THE INPUT
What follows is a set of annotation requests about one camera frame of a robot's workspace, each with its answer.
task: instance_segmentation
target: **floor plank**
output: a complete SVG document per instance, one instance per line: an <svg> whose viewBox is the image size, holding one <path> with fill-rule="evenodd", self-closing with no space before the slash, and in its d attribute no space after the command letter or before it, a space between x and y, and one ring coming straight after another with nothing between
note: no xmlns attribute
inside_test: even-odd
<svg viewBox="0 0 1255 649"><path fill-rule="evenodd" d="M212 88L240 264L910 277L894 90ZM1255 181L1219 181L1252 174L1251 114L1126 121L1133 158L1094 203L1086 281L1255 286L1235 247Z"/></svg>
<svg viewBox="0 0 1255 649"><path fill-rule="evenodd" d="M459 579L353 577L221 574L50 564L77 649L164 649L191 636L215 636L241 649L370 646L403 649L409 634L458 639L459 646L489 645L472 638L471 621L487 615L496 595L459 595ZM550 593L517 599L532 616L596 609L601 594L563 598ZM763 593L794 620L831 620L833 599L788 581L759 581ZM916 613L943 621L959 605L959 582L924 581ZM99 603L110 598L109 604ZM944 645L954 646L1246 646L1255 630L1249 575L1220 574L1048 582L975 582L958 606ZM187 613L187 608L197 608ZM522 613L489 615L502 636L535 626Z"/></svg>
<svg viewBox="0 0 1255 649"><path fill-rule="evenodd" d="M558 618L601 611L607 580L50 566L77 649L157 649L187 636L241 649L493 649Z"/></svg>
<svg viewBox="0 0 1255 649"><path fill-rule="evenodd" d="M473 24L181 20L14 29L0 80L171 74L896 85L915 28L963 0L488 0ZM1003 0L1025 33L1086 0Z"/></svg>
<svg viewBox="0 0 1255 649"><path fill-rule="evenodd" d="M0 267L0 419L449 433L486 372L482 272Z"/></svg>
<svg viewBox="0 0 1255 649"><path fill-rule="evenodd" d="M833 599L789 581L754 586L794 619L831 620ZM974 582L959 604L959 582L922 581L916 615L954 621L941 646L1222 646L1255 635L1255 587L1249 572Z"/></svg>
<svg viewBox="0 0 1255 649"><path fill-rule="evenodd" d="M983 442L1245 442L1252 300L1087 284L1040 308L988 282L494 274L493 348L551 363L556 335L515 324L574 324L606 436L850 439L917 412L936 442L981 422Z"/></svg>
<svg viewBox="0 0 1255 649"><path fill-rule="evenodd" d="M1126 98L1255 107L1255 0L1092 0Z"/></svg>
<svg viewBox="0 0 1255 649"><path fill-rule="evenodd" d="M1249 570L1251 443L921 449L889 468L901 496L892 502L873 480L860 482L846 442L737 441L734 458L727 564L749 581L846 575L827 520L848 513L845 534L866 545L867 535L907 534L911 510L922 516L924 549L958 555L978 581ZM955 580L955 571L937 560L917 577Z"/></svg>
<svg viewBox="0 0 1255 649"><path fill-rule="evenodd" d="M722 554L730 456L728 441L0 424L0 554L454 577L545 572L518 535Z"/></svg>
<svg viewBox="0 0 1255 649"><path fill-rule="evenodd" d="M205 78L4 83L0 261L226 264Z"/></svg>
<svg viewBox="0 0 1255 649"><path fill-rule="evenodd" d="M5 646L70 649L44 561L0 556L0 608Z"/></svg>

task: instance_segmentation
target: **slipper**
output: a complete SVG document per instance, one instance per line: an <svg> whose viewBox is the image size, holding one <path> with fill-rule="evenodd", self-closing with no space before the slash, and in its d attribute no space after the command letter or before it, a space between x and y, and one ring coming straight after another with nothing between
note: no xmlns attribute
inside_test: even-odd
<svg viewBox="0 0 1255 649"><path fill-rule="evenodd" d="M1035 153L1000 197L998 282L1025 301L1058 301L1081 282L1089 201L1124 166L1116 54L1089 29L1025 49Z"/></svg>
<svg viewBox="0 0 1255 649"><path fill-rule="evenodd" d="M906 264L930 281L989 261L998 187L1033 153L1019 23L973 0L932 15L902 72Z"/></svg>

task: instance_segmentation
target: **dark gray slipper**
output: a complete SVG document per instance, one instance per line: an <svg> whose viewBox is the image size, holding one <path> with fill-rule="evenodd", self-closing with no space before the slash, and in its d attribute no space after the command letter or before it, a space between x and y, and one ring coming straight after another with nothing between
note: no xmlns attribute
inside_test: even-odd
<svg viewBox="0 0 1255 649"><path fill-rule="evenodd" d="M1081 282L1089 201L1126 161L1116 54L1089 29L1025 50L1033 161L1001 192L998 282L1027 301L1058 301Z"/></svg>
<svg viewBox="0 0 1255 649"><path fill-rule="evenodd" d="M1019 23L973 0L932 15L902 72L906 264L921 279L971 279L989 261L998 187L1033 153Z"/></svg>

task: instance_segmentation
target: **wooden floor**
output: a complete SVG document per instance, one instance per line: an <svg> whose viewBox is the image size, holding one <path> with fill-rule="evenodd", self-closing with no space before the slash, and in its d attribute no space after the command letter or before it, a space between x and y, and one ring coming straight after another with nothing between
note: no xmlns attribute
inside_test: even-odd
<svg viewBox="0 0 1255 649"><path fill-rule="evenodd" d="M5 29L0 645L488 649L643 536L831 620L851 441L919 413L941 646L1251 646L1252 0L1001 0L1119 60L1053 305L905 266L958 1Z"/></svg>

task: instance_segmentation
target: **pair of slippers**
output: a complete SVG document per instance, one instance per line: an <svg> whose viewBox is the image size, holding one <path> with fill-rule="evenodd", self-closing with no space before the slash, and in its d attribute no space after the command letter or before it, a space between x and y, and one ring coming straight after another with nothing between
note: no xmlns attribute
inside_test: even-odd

REQUIRED WORK
Take the lines above from the first through the one containing "target: **floor plank**" and reproduce them exactly; include nothing else.

RESULT OF THIS TASK
What follows is a set of annotation requests about one camera frame of a robot's workspace, each with its answer.
task: instance_segmentation
target: **floor plank**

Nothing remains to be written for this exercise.